We don’t talk about the Oscars and Grammys just for fun, like normal people. In less than five weeks comes the class’s final exam: live coverage of the Juno Awards, Canada’s Grammy-equivalent. Working  in the journalism school’s newsroom or outside, the class will produce the most complete coverage it  can, on as many platforms as possible. Most important, the students will plan that coverage themselves. “We’re not going to tell you how to do it,” I warned on Monday. “I can tell you how I used to do it, and Steve can tell you how he does it at the CBC. But we’re not going to do it for you.”

A word about these students: they strike me as extremely capable pre-professionals, more like junior colleagues than students. At least three have already published work produced for this class in local media, and most have posted on their own blogs. They are at various stages of training, and all have strengths and weaknesses, each one’s different. Six come from other cultures and thus may have arrived on campus less familiar with North American forms of journalism.  Some struggled with hard-news and feature assignments, not yet imbued with those formulas; the blog seems to be the natural form of their generation, although I was pleasantly surprised by their reviews. This being a multiplatform program, four chose audio for the first assignment; by the fourth, all had reverted to writing, which Steve tells me is less work. At least half had trouble meeting the first deadline, and some still do, indicating that they need to learn how to better manage schedules and workloads.

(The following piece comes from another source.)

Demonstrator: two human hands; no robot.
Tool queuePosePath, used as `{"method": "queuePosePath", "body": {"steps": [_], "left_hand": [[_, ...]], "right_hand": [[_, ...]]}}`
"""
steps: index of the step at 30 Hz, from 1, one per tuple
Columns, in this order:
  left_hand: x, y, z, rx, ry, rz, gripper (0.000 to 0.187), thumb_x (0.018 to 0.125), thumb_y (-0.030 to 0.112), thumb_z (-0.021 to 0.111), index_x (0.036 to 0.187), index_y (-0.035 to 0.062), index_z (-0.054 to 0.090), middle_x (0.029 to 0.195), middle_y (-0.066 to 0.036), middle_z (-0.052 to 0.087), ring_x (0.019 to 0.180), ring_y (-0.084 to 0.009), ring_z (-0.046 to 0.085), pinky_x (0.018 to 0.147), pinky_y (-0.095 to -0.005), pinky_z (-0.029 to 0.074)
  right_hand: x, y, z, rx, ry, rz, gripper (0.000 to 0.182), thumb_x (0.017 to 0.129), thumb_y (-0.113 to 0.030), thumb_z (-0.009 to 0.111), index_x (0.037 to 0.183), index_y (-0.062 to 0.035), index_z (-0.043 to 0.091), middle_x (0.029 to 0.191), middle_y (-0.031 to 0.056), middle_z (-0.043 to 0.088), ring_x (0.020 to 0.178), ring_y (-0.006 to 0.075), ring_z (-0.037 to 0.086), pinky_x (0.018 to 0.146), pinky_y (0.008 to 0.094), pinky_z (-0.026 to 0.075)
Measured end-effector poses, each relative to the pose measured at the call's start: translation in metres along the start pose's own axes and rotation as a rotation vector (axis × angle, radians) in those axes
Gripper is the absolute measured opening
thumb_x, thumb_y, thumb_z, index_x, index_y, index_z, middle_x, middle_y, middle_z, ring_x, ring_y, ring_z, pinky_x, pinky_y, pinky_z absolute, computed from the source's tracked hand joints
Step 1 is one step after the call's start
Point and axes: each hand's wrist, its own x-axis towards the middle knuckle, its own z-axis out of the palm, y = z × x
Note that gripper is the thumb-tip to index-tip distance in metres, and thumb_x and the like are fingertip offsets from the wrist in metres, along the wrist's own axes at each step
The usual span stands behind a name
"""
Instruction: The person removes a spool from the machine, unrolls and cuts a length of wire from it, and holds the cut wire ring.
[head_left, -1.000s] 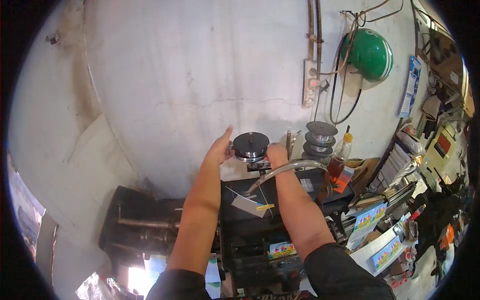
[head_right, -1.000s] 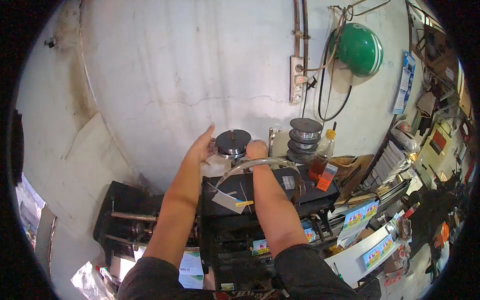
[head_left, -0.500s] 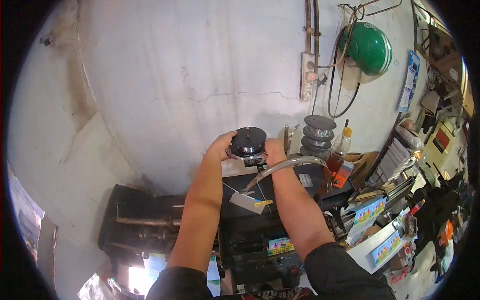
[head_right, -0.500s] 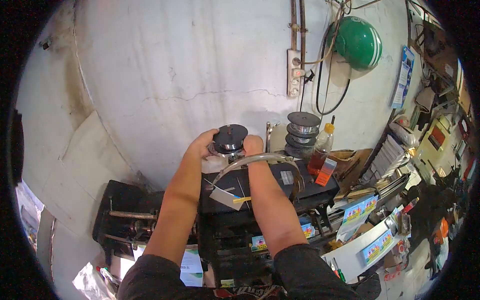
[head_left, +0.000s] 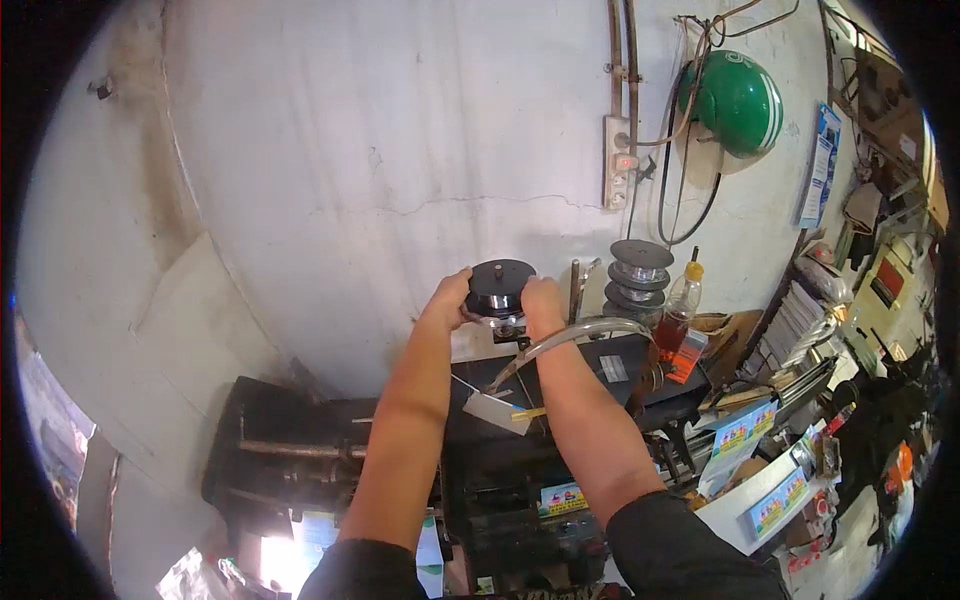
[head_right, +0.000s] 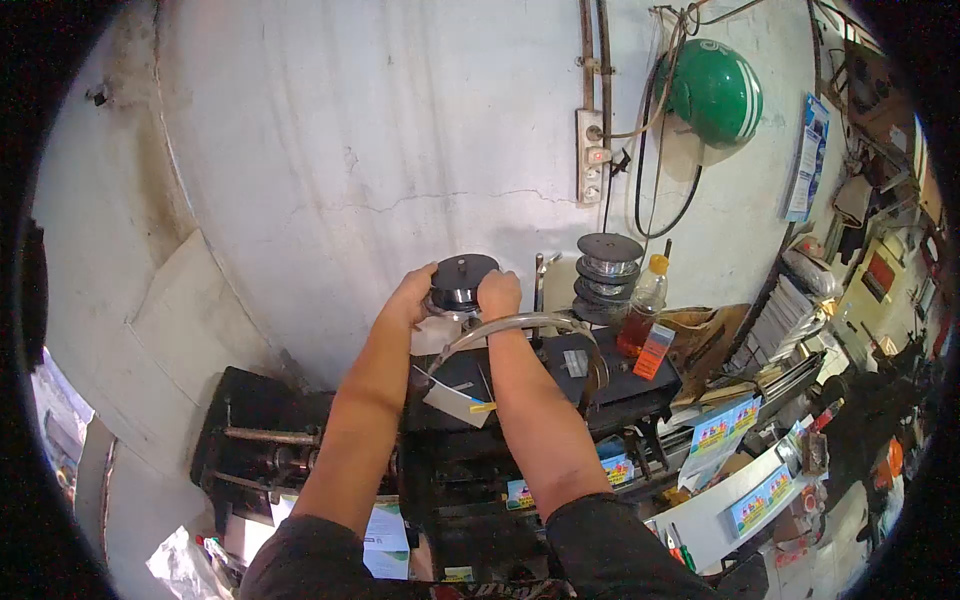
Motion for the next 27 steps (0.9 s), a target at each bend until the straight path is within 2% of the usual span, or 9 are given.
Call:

Above all, they are willing to learn. When Mohamed asked at the first class, “Will we be able to re-do these assignments?” for a higher grade, I was taken aback; did I look like some kind of pushover?  Wasn’t the idea to get it right the first time, on deadline? On reflection, I realized that, no, editors send stories back for rewrites all the time, and that what mattered here was learning. Since then a number of students have taken advantage of the rewrite process, transforming not only their grades but their stories as well.

Some have expressed uneasiness about Juno night. “I still can’t quite understand how it’s going to work,” one wrote on a midterm course evaluation. But after our Oscar discussion and my assurance that we would all work on the planning, together, in the weeks ahead, they seemed relieved, and energized. When Steve and I left that day, most of the class stayed behind, apparently to start forming strategy teams. There was a definite buzz in the air.

On April 1, Steve will be working the Junos for CBC in Ottawa; OLPJ will be in the newsroom at UBC, supervising. But right now, she’s going to cook dinner with the 6 o’clock news playing in the background.